Jerry Vlasak is a dangerous lunatic, a spokesman for domestic terrorists. He is also a trauma surgeon living in Woodland Hills:
Vlasak's views are so incendiary that he is banned from ever visiting Britain. He has been arrested on a Canadian ice floe, at a traveling circus, at a Rodeo Drive furrier. In La Cañada Flintridge, he once fended off a furious PTA mom while disrupting an elementary school fundraiser featuring circus animals.Vlasak, a trauma surgeon who lives in Woodland Hills, takes his belief that animal life is as valuable as human to the extreme -- openly arguing that killing scientists to stop animal research would be "morally justifiable." He has become the public face for underground groups such as the Animal Liberation Front (ALF), which the FBI deems a significant domestic terror threat.
But here's my problem: I can't come up with a rigorous rebuttal to animal rights extremists like Vlasak. They claim that there is no moral difference between killing an animal (especially a primate) and killing a human. Of course, I believe that's an absurd claim. I also believe that animal experimentation in the name of medical science is usually justified.
But then I remember my biology. One of the great themes of post-Darwinian science is the inter-relatedness of life. From the perspective of our cells, there is little difference between a human and a rat, or even a sea slug. All animals use the same neurons and the same neurotransmitters. Pain receptors in different species share a similar design. Blood and flesh and skin are always constructed of the same elemental stuff. We share 98 percent of our genome with chimps.

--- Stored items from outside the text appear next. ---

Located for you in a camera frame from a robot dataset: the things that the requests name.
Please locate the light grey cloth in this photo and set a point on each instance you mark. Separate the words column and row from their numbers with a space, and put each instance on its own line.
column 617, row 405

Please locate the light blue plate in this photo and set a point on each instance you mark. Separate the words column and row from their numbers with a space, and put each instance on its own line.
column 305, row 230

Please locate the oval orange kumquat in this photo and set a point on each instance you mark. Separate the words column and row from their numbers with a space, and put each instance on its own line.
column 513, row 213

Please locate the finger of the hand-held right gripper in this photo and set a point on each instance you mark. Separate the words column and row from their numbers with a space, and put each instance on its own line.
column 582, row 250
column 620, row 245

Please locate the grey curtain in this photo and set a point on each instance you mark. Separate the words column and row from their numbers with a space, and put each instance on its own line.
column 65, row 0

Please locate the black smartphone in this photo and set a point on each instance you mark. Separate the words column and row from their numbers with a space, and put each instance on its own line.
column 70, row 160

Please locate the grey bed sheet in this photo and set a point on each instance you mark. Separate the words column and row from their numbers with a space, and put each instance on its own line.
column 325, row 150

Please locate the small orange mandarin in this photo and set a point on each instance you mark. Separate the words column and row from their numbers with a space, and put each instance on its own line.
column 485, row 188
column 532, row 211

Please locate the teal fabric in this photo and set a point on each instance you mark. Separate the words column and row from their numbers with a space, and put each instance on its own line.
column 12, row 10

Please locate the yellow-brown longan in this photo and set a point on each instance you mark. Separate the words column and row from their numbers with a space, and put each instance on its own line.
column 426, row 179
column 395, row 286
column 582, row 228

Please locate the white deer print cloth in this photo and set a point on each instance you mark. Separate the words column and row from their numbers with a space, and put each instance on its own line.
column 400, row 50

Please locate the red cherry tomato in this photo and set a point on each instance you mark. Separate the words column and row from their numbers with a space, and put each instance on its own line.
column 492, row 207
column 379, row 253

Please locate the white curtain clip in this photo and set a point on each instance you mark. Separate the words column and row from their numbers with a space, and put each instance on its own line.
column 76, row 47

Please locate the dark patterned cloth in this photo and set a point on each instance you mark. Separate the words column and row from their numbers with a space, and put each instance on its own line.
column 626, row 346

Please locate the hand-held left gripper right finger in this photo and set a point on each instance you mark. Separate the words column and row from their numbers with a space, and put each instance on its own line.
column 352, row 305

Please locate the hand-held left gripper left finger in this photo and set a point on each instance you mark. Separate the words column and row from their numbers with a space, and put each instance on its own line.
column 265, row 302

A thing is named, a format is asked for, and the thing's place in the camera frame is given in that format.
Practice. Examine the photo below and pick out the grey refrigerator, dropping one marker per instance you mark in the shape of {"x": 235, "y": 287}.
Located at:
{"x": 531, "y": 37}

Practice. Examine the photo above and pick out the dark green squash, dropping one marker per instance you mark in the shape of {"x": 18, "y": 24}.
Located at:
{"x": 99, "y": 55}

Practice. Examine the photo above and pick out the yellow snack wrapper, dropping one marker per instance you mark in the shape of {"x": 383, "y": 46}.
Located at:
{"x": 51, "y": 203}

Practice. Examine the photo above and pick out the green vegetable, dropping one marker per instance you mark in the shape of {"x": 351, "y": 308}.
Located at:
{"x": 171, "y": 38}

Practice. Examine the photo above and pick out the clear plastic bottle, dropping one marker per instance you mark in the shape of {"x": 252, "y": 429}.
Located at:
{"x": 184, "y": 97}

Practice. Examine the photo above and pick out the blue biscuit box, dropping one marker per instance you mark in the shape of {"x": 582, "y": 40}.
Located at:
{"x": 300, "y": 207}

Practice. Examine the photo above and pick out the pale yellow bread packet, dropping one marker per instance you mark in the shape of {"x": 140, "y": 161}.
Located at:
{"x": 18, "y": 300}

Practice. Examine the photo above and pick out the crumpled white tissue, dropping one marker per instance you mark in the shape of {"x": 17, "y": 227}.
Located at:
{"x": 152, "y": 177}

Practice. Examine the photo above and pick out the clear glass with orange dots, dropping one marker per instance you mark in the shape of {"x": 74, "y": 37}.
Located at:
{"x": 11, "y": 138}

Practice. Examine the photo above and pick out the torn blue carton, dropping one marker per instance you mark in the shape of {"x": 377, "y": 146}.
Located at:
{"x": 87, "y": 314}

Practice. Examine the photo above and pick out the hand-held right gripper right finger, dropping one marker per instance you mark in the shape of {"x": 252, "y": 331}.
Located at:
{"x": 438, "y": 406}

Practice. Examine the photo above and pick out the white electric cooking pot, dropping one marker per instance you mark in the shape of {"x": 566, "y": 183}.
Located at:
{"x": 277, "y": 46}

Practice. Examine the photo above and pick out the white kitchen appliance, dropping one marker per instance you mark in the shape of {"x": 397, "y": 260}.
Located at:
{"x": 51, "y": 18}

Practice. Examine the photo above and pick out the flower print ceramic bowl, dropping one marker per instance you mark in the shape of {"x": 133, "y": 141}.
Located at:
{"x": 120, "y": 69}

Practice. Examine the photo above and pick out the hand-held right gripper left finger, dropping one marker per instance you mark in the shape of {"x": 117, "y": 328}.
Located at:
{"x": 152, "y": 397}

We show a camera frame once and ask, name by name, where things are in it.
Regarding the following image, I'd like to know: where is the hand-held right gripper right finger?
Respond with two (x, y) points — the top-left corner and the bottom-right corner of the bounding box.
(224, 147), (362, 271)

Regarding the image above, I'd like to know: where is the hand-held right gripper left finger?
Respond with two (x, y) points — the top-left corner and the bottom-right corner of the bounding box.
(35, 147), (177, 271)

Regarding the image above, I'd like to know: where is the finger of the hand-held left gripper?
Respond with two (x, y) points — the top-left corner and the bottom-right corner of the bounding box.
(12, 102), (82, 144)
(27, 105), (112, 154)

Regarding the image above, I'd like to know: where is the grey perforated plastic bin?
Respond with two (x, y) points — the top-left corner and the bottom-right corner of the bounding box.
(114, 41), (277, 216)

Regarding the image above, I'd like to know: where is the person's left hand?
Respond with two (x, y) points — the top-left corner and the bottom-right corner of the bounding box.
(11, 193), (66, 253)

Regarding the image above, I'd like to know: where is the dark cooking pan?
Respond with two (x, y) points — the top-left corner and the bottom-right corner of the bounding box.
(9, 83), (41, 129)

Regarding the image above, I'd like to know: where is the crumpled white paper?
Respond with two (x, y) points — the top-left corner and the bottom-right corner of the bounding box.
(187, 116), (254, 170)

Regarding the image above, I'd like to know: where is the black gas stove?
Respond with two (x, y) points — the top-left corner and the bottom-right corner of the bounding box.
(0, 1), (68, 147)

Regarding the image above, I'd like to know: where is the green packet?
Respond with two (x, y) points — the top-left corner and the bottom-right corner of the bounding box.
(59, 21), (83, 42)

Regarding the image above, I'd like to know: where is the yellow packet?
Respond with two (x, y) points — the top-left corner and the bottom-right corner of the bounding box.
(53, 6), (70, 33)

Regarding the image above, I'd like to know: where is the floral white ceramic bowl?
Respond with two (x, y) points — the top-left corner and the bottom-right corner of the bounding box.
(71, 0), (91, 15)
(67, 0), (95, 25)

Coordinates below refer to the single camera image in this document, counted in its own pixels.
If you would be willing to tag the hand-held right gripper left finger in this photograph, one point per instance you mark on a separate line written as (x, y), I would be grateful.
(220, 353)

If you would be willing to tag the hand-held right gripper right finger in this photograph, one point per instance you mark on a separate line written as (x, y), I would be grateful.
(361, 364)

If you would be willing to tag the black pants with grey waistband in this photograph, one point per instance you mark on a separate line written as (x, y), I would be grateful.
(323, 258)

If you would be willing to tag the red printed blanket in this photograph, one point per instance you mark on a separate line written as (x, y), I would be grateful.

The distinctions are just as murky from the perspective of behavior. Ants exhibit altruism. Parrots use symbolic logic. Gorillas mourn the death of a family member. Humans exhibit all sorts of animal instincts. Most neuroscientists who study consciousness believe that it exists in a gradient, and that chimps are not unconscious, but simply less conscious.
So how can we scientifically defend any clear distinction between the moral agency of humans and animals? I'm afraid I can't come up with a good rebuttal to Vlasak and Peter Singer. Sure, I can mutter something about our swollen pre-frontal cortex, but that seems like an awfully flimsy answer. For me, questions of animal rights lead me in two contradictory directions. On the one hand, my moral intuitions argue that scientists are right, and that animal experimentation is justifiable. On the other hand, the science itself leaves me with little evidence to justify my morality.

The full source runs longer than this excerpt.